Siempre he sido un poco rara, esa es al menos la opinión general. Y cuando digo general me refiero a mis padres y hermanos, a mis amigos y novios o amantes y a un montón de gente más que comparte o ha compartido conmigo palabras, momentos y en ocasiones hasta fluidos.
Las causas podrían ser muchas y muy variadas. Sin embargo, nada que ver con que de pequeña fuera disléxica ni con que tuviera un canario epiléptico o un novio daltónico ni con que haya estado casada con un hemofílico. Tampoco es por mi manera de vestir ni porque llevo el pelo de colores ni porque sea budista y vegetariana. Si siempre me han considerado una chica rara es porque leo. Lo juro, no miento. En casa no había libros y mis amigos siempre me disculpaban ante los suyos diciendo entre susurros y como si fuera un pecado: “No, es que ella lee mucho”.
Es por eso que el día del santo de mi madre nadie se extrañó cuando me presenté a comer acompañada de Miguel de Cervantes. No les extrañó, en primer lugar, porque yo soy la rara pero también porque ellos no leen nada. El único que tuvo un conato de suspicacia fue mi cuñado Paco, “¿El de los premios?”, preguntó. Pero enseguida mi hermana le quitó la idea de la cabeza, “Sí, hombre, ¿tú estás tonto? No ves que ese vive en Madrid”. Y se quedó tan ancha.
Cuando Miguel y yo llegamos no pararon de oírse risitas y comentarios maliciosos. Nadie pasó por alto que mi amigo era manco; tampoco su peculiar manera de expresarse o vestir. Además Miguel no se privó de ponerse sus ajustadísimas calzas de paño ni su jubón escarlata, y en casa le tomaron por miembro de una tribu urbana. Que si punky, que si new romantic, no se ponían de acuerdo. Comimos, conversamos y fluía la felicidad porque todos en casa creían que al fin iban a colocar a la rarita de la niña.
Pandilla de ingenuos. Lo mío con Miguel es del todo platónico. Empezamos a vernos la noche de la presentación de mi primer libro. Me encanta el chocolate, pero ese día me di un atracón a causa de mi absoluta felicidad y de mi extrema necesidad de compartir con alguien mis sentimientos del momento. Llevada por la efervescencia de emociones me precipité en una vorágine de after eigth, marrón glacé y trufas. Lo que vino después no es muy difícil de imaginar.
El sofocón posterior me llevó al jardín que hay en mi zona comunitaria. Y allí estaba él. Me extrañó encontrar a alguien en aquel lugar y a aquellas horas. Tampoco tenía constancia de que aquel tipo fuera uno de mis vecinos. Aun así, y como además de rara soy educada, le saludé. Con su verborrea Miguel me agasajó con mil cumplidos. Me dijo que había leído mi novela y que le había gustado mucho. “Coño, un fan”, pensé. Hasta que al ponernos bajo la farola que hay al lado de la acacia me fijé en cómo iba vestido. Bajo su capa pude ver sus calzas y su jubón. Casi me da un pasmo.
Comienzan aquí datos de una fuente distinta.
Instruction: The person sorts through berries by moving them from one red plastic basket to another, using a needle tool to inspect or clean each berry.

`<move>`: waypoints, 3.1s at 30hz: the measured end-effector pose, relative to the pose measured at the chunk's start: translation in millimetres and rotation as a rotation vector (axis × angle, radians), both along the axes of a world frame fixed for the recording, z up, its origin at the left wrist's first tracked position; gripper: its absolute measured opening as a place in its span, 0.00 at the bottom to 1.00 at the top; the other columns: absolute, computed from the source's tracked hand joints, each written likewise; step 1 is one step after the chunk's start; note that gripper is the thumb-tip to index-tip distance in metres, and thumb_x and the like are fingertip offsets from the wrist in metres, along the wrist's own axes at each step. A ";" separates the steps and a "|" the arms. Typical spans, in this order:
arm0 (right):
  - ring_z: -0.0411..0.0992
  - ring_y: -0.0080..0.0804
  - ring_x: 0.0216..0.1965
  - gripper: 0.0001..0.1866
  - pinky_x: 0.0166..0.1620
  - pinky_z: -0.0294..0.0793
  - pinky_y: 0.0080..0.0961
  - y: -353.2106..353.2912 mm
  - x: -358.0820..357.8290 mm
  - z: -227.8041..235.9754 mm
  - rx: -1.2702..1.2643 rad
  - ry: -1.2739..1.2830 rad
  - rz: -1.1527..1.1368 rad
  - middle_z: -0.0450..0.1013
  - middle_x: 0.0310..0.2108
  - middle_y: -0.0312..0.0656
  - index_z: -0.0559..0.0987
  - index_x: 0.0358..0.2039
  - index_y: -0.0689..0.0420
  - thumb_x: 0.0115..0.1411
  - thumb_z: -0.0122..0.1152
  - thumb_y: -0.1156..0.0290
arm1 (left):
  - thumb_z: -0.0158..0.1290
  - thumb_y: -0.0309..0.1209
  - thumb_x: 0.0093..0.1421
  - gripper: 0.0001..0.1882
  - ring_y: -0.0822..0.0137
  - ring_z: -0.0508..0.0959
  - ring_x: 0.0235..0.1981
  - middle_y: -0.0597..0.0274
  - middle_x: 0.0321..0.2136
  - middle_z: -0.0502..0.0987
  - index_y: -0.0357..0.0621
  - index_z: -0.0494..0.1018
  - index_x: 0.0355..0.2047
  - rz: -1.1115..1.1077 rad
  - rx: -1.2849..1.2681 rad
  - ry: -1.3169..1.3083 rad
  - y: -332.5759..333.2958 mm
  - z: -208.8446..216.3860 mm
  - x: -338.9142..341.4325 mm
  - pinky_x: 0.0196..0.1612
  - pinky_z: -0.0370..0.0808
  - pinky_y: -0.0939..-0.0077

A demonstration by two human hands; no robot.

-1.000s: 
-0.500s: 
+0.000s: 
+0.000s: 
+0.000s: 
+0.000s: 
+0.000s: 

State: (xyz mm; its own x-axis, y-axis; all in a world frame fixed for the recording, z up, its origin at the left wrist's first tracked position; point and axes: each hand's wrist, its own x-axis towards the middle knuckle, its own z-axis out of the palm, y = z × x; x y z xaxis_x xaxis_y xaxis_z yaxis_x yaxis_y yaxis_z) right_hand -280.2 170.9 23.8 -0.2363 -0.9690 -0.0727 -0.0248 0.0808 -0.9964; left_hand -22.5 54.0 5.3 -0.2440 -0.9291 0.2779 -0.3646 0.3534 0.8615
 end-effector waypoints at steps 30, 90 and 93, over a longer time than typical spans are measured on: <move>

Miguel me pidió que le dedicara el libro. Y yo era incapaz de reaccionar. Así que le puse unas palabras impersonales y sosas: “Para Miguel con cariño y un fuerte abrazo de letras”. Todavía me estremezco recordando que el gran Miguel de Cervantes me pidió esa noche que le firmara mi libro. Rara, sí, muy rara pero Cervantes se había leído mi novela y le había gustado tanto que se había presentado en mi casa para pedirme que se la firmara. No negaré que por un momento llegué a pensar que todo había sido una alucinación por la excesiva ingesta de cacao. Sin embargo, cuando el día del santo de mi madre Miguel me acompañó a casa y aguantó estoicamente el taladro de mi familia, supe que era rara pero también una chica afortunada. En mi mundo de letras y libros había lugar para la amistad. Y así yo no juzgo el aspecto de mi amigo ni su edad y tampoco hago referencia al hecho de que Miguel está muerto. A cambio, él jamás dirá que yo le parezco rara. Es perfecto.